Write each of the records out again exactly.

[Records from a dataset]
Content starts
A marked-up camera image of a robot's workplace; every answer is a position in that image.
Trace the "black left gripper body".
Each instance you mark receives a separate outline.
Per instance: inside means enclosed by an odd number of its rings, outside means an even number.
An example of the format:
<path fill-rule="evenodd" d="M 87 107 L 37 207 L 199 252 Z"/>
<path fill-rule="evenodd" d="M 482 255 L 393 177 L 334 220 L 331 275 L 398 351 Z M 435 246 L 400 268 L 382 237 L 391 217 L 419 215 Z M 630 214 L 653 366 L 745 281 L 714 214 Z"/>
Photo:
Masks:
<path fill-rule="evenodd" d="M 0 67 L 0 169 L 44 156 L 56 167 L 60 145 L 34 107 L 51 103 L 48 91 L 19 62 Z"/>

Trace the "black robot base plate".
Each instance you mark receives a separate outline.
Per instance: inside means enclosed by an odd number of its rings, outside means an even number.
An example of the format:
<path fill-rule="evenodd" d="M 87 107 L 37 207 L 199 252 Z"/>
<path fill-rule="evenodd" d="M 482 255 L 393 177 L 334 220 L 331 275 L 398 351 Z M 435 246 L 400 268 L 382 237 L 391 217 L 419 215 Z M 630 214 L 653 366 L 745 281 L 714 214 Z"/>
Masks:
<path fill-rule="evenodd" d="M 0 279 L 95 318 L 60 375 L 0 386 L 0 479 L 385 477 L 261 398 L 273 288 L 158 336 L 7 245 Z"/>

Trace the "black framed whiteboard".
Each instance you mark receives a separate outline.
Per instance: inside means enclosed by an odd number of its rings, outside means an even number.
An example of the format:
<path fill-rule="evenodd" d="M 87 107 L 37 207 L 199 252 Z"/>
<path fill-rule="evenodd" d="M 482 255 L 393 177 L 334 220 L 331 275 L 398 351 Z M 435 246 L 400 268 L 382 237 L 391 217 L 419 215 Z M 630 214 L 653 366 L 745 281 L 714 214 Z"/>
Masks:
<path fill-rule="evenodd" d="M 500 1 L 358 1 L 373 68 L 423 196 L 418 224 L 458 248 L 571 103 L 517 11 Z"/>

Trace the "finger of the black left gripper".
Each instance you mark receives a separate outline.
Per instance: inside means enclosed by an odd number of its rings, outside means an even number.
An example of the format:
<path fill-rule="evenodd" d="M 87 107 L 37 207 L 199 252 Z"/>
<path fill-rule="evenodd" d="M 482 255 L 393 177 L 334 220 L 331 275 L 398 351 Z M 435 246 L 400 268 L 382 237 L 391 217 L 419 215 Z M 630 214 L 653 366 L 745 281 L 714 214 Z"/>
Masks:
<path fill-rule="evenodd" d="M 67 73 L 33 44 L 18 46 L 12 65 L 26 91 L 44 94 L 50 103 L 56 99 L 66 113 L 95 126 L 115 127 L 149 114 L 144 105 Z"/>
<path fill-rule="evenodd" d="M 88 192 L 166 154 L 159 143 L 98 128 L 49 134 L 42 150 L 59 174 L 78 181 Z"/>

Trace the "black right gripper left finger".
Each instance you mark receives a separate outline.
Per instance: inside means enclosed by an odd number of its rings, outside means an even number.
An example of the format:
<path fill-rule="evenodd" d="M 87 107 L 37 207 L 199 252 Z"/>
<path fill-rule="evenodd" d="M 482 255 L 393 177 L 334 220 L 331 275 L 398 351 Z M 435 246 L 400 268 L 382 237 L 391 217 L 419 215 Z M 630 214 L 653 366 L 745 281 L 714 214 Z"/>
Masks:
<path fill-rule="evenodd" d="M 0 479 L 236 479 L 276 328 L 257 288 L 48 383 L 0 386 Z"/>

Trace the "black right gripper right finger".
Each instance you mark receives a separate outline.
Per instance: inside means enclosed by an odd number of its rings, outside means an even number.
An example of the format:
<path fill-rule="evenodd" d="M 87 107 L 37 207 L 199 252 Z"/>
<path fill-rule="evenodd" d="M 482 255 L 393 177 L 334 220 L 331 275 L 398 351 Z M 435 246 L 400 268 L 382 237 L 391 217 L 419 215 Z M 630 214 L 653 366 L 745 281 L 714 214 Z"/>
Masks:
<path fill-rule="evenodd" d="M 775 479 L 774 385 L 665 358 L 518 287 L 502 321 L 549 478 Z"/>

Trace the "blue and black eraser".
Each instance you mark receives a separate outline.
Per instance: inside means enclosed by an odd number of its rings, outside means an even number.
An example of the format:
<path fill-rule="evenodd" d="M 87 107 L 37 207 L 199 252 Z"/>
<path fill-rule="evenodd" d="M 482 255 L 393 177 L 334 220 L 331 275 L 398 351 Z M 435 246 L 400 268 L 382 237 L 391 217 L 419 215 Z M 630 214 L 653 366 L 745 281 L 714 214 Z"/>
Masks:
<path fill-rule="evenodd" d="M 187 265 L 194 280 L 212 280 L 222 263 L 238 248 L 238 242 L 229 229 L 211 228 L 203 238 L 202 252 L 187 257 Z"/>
Content ends
Output below:
A marked-up camera image of a robot's workplace; every answer is a position in that image.
Trace the "black left gripper body".
Each instance you mark receives a separate outline.
Per instance: inside means enclosed by an odd number of its rings, outside means an even number.
An example of the format:
<path fill-rule="evenodd" d="M 87 107 L 37 207 L 199 252 Z"/>
<path fill-rule="evenodd" d="M 482 255 L 393 177 L 334 220 L 331 275 L 398 351 Z M 435 246 L 400 268 L 382 237 L 391 217 L 419 215 Z M 630 214 L 653 366 L 745 281 L 714 214 Z"/>
Photo:
Masks:
<path fill-rule="evenodd" d="M 0 67 L 0 169 L 44 156 L 56 167 L 60 145 L 34 107 L 51 103 L 48 91 L 19 62 Z"/>

Trace the "black robot base plate".
Each instance you mark receives a separate outline.
Per instance: inside means enclosed by an odd number of its rings, outside means an even number.
An example of the format:
<path fill-rule="evenodd" d="M 87 107 L 37 207 L 199 252 Z"/>
<path fill-rule="evenodd" d="M 482 255 L 393 177 L 334 220 L 331 275 L 398 351 Z M 435 246 L 400 268 L 382 237 L 391 217 L 419 215 Z M 630 214 L 653 366 L 745 281 L 714 214 Z"/>
Masks:
<path fill-rule="evenodd" d="M 0 279 L 95 318 L 60 375 L 0 386 L 0 479 L 385 477 L 261 398 L 273 288 L 158 336 L 7 245 Z"/>

Trace the "black framed whiteboard".
Each instance you mark receives a separate outline.
Per instance: inside means enclosed by an odd number of its rings, outside means an even number.
An example of the format:
<path fill-rule="evenodd" d="M 87 107 L 37 207 L 199 252 Z"/>
<path fill-rule="evenodd" d="M 482 255 L 393 177 L 334 220 L 331 275 L 398 351 Z M 435 246 L 400 268 L 382 237 L 391 217 L 419 215 Z M 630 214 L 653 366 L 745 281 L 714 214 Z"/>
Masks:
<path fill-rule="evenodd" d="M 500 1 L 358 1 L 373 68 L 423 196 L 418 224 L 458 248 L 571 103 L 517 11 Z"/>

Trace the "finger of the black left gripper".
Each instance you mark receives a separate outline.
Per instance: inside means enclosed by an odd number of its rings, outside means an even number.
An example of the format:
<path fill-rule="evenodd" d="M 87 107 L 37 207 L 199 252 Z"/>
<path fill-rule="evenodd" d="M 482 255 L 393 177 L 334 220 L 331 275 L 398 351 Z M 435 246 L 400 268 L 382 237 L 391 217 L 419 215 Z M 630 214 L 653 366 L 745 281 L 714 214 Z"/>
Masks:
<path fill-rule="evenodd" d="M 67 73 L 33 44 L 18 46 L 12 65 L 26 91 L 44 94 L 50 103 L 56 99 L 66 113 L 95 126 L 115 127 L 149 114 L 144 105 Z"/>
<path fill-rule="evenodd" d="M 88 192 L 166 154 L 159 143 L 98 128 L 49 134 L 42 150 L 59 174 L 78 181 Z"/>

Trace the "black right gripper left finger".
Each instance you mark receives a separate outline.
Per instance: inside means enclosed by an odd number of its rings, outside means an even number.
An example of the format:
<path fill-rule="evenodd" d="M 87 107 L 37 207 L 199 252 Z"/>
<path fill-rule="evenodd" d="M 482 255 L 393 177 L 334 220 L 331 275 L 398 351 Z M 435 246 L 400 268 L 382 237 L 391 217 L 419 215 Z M 630 214 L 653 366 L 745 281 L 714 214 Z"/>
Masks:
<path fill-rule="evenodd" d="M 0 479 L 236 479 L 276 328 L 257 288 L 48 383 L 0 386 Z"/>

Trace the "black right gripper right finger".
Each instance you mark receives a separate outline.
Per instance: inside means enclosed by an odd number of its rings, outside means an even number.
An example of the format:
<path fill-rule="evenodd" d="M 87 107 L 37 207 L 199 252 Z"/>
<path fill-rule="evenodd" d="M 482 255 L 393 177 L 334 220 L 331 275 L 398 351 Z M 435 246 L 400 268 L 382 237 L 391 217 L 419 215 Z M 630 214 L 653 366 L 745 281 L 714 214 Z"/>
Masks:
<path fill-rule="evenodd" d="M 775 479 L 774 385 L 665 358 L 518 287 L 502 321 L 549 478 Z"/>

Trace the "blue and black eraser".
Each instance you mark receives a separate outline.
Per instance: inside means enclosed by an odd number of its rings, outside means an even number.
An example of the format:
<path fill-rule="evenodd" d="M 87 107 L 37 207 L 199 252 Z"/>
<path fill-rule="evenodd" d="M 482 255 L 393 177 L 334 220 L 331 275 L 398 351 Z M 435 246 L 400 268 L 382 237 L 391 217 L 419 215 Z M 630 214 L 653 366 L 745 281 L 714 214 Z"/>
Masks:
<path fill-rule="evenodd" d="M 187 265 L 194 280 L 212 280 L 222 263 L 238 248 L 238 242 L 229 229 L 211 228 L 203 238 L 202 252 L 187 257 Z"/>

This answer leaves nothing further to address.